Our published and preliminary results suggest that lung epithelium is both the source and target of LIF during
pneumonia, serving as a mechanism of inducible resilience. Initial results also suggest that this response is
macrophage-mediated, and that it may involve LIF-dependent changes in the cytoprotective transcriptional co-
activator Yes-associated protein (YAP), as well as regulation of the low-density lipoprotein receptor-1 (LOX-1),
which can promote injury and cell death. Here we propose the central hypothesis that epithelial integrity is
maintained in pneumonic lungs by a macrophage-dependent paracrine LIF axis that promotes tissue
resilience. This hypothesis will be tested by pursuing the following 3 aims: Aim 1) Test the hypothesis that
LIFRβ signaling in lung epithelium prevents acute lung injury during pneumonia; Aim 2) Test the hypothesis
that macrophage-epithelial communication initiates the tissue protective circuit mediated by LIF; and Aim 3)
Test the hypothesis that LOX-1 induction sensitizes epithelial cells to pneumonic lung injury, and is countered
by LIF to fortify tissue resilience. Studies designed to address these aims will employ complementary in vivo
and ex vivo strategies to reveal novel pathways of tissue protection in the setting of lung infection.
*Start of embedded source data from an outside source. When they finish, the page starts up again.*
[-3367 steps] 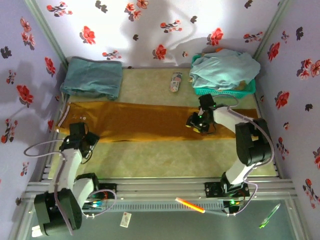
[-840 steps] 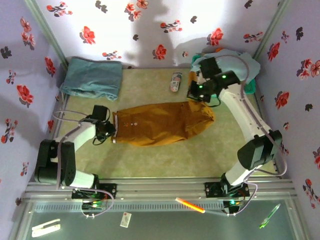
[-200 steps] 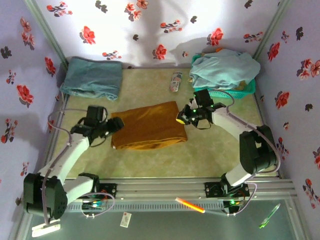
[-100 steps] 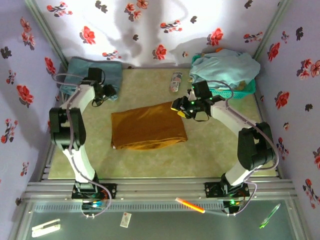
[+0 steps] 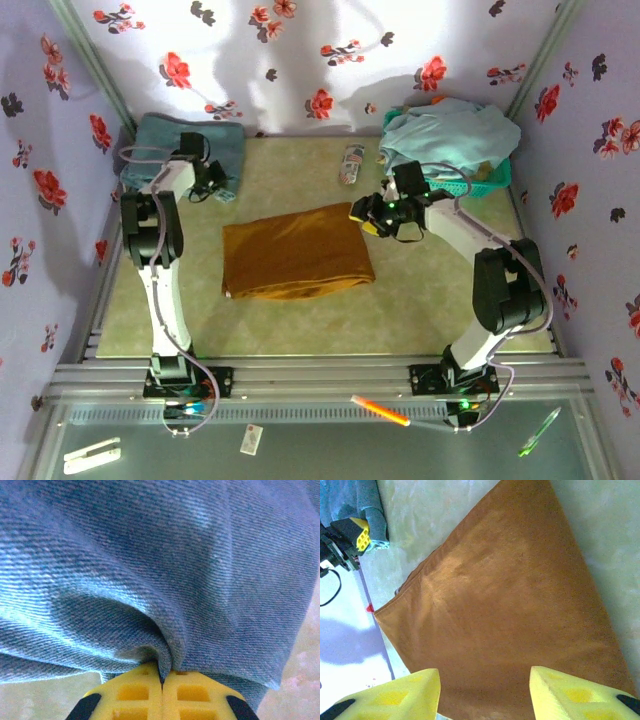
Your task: Fold and stack the trousers
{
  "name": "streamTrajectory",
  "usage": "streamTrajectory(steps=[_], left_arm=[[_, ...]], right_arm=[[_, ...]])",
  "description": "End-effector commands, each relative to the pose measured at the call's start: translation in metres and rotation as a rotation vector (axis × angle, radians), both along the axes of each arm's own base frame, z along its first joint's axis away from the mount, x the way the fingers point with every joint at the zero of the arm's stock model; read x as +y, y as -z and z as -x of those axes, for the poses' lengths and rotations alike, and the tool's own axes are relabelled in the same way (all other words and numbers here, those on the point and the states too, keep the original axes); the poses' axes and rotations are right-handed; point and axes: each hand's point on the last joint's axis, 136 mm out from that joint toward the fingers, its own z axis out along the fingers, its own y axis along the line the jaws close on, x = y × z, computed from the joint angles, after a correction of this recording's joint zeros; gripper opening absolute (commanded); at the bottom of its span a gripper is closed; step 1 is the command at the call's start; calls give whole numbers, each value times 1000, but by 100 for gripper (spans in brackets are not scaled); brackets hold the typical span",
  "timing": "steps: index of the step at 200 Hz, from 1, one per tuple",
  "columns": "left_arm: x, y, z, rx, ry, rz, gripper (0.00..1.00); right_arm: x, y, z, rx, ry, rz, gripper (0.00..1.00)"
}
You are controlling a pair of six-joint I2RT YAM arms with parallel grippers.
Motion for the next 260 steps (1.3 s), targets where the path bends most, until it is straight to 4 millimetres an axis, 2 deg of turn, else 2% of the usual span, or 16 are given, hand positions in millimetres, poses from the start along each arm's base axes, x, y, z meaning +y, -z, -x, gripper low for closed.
streamTrajectory(steps=[1, 51, 84, 102, 116, 124, 135, 144, 165, 186, 202, 217, 238, 260], left_arm=[[-32, 23, 17, 41, 65, 92, 0], [-109, 5, 50, -31, 112, 190, 0], [-163, -2, 51, -57, 145, 255, 0], [-179, -8, 50, -69, 157, 252, 0], [-176, -12, 49, -68, 142, 247, 1], [-174, -17, 51, -64, 148, 237, 24], [-169, -27, 54, -69, 152, 223, 45], [-164, -38, 59, -81, 155, 215, 68], [-158, -79, 73, -146, 198, 211, 99], [-156, -118, 103, -176, 275, 209, 100], [-140, -129, 136, -153, 268, 171, 100], [-117, -115, 171, -80, 222, 125, 100], [-93, -78, 218, 44, 172, 102, 99], [-80, -50, 250, 113, 166, 91, 99]], right_arm=[[-3, 1, 4, 0, -17, -2, 49], [-2, -4, 1, -10, -16, -9, 46], [-3, -7, 2, -15, -16, -13, 46], [-4, -10, 4, -21, -16, -11, 47], [-6, -13, 7, -26, -18, -4, 49], [-7, -14, 9, -29, -19, -1, 50], [-8, -16, 10, -38, -23, 6, 52], [-9, -16, 12, -42, -31, 12, 53], [-11, -13, 12, -54, -62, 46, 59], [-17, 0, 12, -52, -110, 121, 64], [-21, 11, 13, -38, -135, 166, 64], [-22, 20, 13, -27, -163, 190, 66], [-24, 36, 15, 4, -198, 215, 68], [-24, 55, 19, 41, -228, 235, 70]])
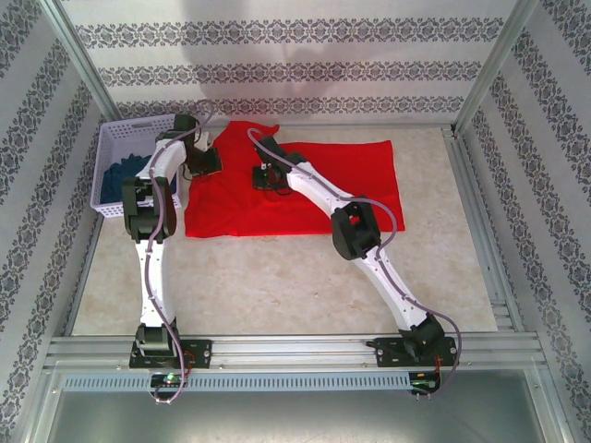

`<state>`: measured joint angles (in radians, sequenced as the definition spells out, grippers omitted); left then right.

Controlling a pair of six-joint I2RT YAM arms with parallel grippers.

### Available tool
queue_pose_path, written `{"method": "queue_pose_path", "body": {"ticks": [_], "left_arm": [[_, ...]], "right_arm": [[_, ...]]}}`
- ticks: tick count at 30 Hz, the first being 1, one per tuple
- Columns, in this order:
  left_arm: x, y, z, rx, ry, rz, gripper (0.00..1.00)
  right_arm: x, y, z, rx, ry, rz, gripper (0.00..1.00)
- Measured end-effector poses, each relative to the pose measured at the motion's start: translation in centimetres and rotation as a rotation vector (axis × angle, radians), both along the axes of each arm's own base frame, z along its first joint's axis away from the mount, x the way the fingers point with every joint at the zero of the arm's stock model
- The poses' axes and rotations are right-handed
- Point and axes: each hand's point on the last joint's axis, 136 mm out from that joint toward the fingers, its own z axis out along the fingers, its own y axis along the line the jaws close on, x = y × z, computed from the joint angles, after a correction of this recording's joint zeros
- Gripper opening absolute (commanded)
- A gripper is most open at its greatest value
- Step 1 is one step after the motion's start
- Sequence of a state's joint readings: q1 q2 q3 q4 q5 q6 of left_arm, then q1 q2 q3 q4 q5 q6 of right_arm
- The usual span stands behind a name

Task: Fold the inside-out t-shirt
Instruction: Smooth out the T-shirt at the center of the table.

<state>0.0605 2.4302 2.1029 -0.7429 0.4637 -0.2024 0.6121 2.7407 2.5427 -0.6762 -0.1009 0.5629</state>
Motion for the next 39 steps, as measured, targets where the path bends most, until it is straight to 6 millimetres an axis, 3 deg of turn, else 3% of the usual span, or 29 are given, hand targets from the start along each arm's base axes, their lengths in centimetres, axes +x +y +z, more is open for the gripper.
{"method": "queue_pose_path", "body": {"ticks": [7,11,17,22,28,31,35,37,39], "left_arm": [[1.1,0.2,0.8,0.003,-0.026,0.008,0.21],[2.0,0.4,1.0,0.016,-0.042,0.016,0.32],[1.9,0.8,1.4,0.032,-0.04,0.03,0.43],[-1.6,0.4,2.6,-0.002,-0.011,0.066,0.45],[-6.3,-0.7,6.6,-0.081,-0.091,0.123,0.47],[-9.2,-1.5,6.7,-0.122,-0.108,0.143,0.48],[-12.6,-2.7,3.8,-0.149,-0.053,0.153,0.48],[-14.1,-2.9,1.9,-0.151,-0.007,0.162,0.48],[-15.4,-2.9,0.4,-0.145,0.036,0.174,0.48]], "right_arm": [[0.2,-0.4,0.2,0.036,0.011,-0.005,0.29],[0.4,-0.7,0.2,0.053,0.019,-0.006,0.29],[1.1,-1.9,0.6,0.056,0.016,-0.027,0.29],[1.8,-3.3,0.7,0.058,0.023,-0.048,0.29],[1.3,-5.3,1.6,0.055,0.038,-0.027,0.31],[-1.1,-7.4,3.4,0.035,0.041,0.003,0.35],[-5.9,-12.2,6.7,0.013,0.031,0.021,0.38],[-8.2,-15.6,7.7,0.004,0.029,-0.004,0.39],[-10.3,-20.3,7.7,-0.008,0.044,-0.067,0.39]]}}
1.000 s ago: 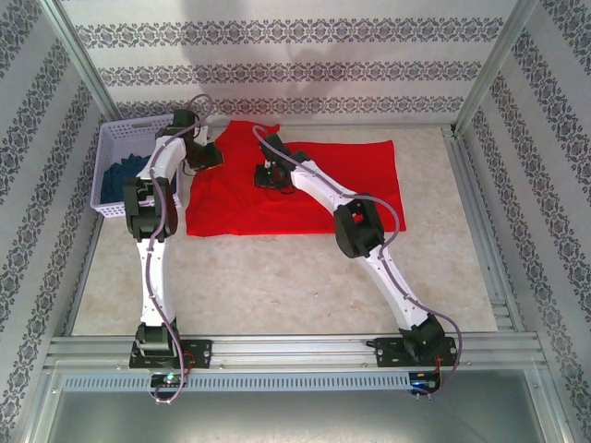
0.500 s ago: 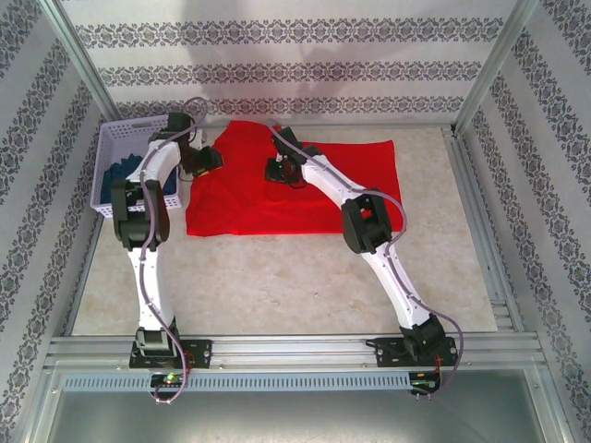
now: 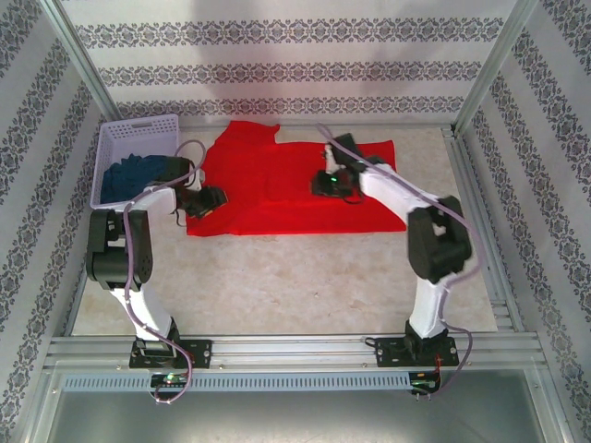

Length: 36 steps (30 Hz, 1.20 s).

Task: Fold the inside-out t-shirt
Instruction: Smooth out the T-shirt at the center of the table, then move the T-shirt to the center of the table.

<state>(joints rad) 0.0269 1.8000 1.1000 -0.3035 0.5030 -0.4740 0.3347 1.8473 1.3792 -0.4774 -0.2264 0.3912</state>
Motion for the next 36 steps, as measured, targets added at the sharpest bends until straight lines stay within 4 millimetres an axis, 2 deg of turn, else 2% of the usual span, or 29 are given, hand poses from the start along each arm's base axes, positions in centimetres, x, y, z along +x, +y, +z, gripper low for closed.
{"method": "queue_pose_path", "body": {"ticks": [4,6,8,12,15,20,25,30,32,34,36], "left_arm": [[-0.7,0.3,-0.9,0.014,0.023,0.013,0.49],[-0.8,0.5,-1.0,0.026,0.024,0.018,0.48],[-0.8,0.7,-1.0,0.037,0.025,0.024,0.48],[-0.9,1.1,-1.7,0.061,0.042,0.036,0.48],[-1.3,1.2,-2.6,0.073,0.066,0.038,0.48],[-2.6,0.2,-2.9,0.078,0.062,0.014,0.48],[-6.2,-1.2,-3.0,0.075,0.056,-0.011,0.48],[-11.7,-3.3,-3.0,0.075,0.089,-0.025,0.48],[-13.9,-4.0,-2.8,0.083,0.118,-0.033,0.49],[-15.4,-4.0,-2.4,0.096,0.144,-0.025,0.49],[-15.4,-3.4,-1.4,0.128,0.136,-0.005,0.53]], "right_arm": [[-2.8,-8.1,-2.9,-0.028,0.088,-0.159,0.39],[-3.6,-10.6,-4.8,-0.044,0.146,-0.217,0.37],[-3.9,-11.7,-6.3,-0.053,0.195,-0.244,0.36],[-4.4,-13.7,-8.7,-0.075,0.283,-0.29,0.33],[-4.6,-14.9,-8.4,-0.09,0.298,-0.319,0.31],[-6.8,-16.6,-8.8,-0.097,0.357,-0.362,0.3],[-10.8,-17.7,-9.0,-0.123,0.399,-0.397,0.29],[-16.2,-18.9,-9.0,-0.153,0.442,-0.465,0.3],[-18.1,-19.1,-8.8,-0.168,0.454,-0.491,0.33],[-18.8,-19.3,-8.0,-0.173,0.436,-0.516,0.38],[-17.9,-19.3,-6.7,-0.176,0.361,-0.52,0.43]]}}
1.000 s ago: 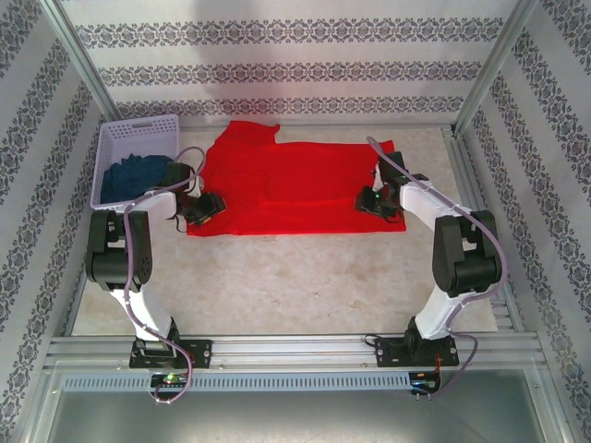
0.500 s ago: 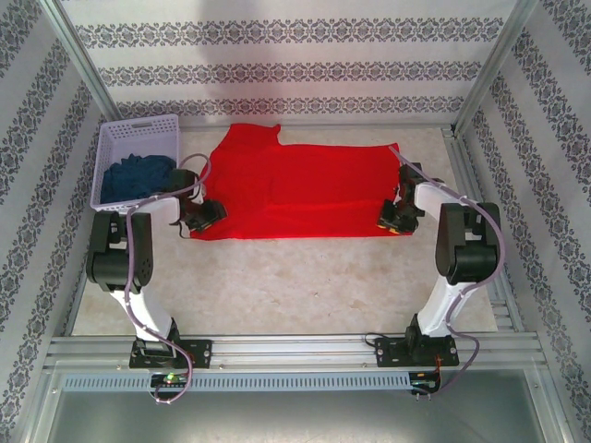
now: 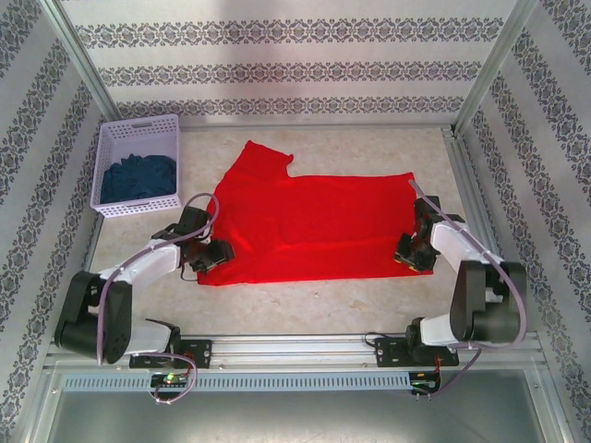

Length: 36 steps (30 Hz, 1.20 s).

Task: Fold the inside-out t-shirt
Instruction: Move the T-shirt to the center of the table, then fold the T-shirt at the center of the table.

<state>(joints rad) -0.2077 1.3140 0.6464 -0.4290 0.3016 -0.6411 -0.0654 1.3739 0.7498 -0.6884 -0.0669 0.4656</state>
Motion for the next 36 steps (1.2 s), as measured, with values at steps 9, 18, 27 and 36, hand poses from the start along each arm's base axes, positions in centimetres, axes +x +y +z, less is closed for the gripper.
{"method": "queue_pose_path", "body": {"ticks": [9,18,27,36], "left_arm": [[18.5,0.6,9.8,0.042,-0.343,-0.015,0.64],[34.2,1.0,6.3,0.111,-0.408,-0.16,0.67],[39.0,0.2,0.1,0.143,-0.34,-0.228,0.69],[39.6,-1.8,-0.5,0.234,-0.365,-0.267,0.62]], "right_arm": [[13.4,0.8,7.6,-0.052,-0.406,0.093,0.6],[19.4,-1.0,6.9,-0.056,-0.478,0.053,0.65],[20.0,-0.3,6.3,-0.017,-0.474,0.066,0.64],[20.0,0.5,6.5,0.031,-0.48,0.074,0.64]]}}
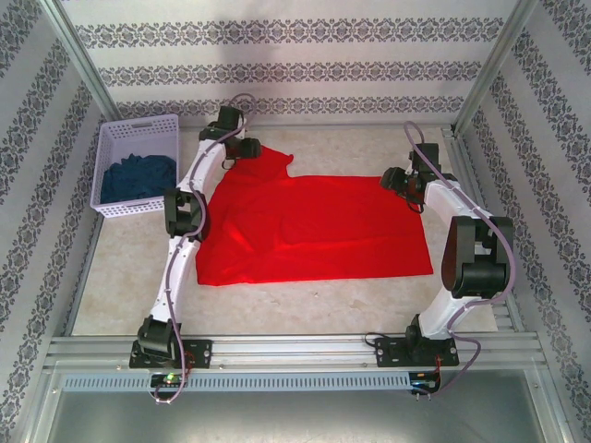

We
anticipate that these findings will be leveraged for the development of novel clinical interventions in patients
with or at risk for pneumonia and ARDS.

## Key facts

- **NIH application ID:** 9962448
- **Project number:** 5R01HL111449-09
- **Recipient organization:** BOSTON UNIVERSITY MEDICAL CAMPUS
- **Principal Investigator:** Lee Quinton
- **Activity code:** R01 (R01, R21, SBIR, etc.)
- **Funding institute:** NIH
- **Fiscal year:** 2020
- **Award amount:** $412,500
- **Award type:** 5
- **Project period:** 2012-08-15 → 2022-06-30

## Primary source

NIH RePORTER: https://reporter.nih.gov/project-details/9962448

## Citation

> US National Institutes of Health, RePORTER application 9962448, Inducible epithelial resilience during pneumonia (5R01HL111449-09). Retrieved via AI Analytics 2026-05-27 from https://api.ai-analytics.org/grant/nih/9962448. Licensed CC0.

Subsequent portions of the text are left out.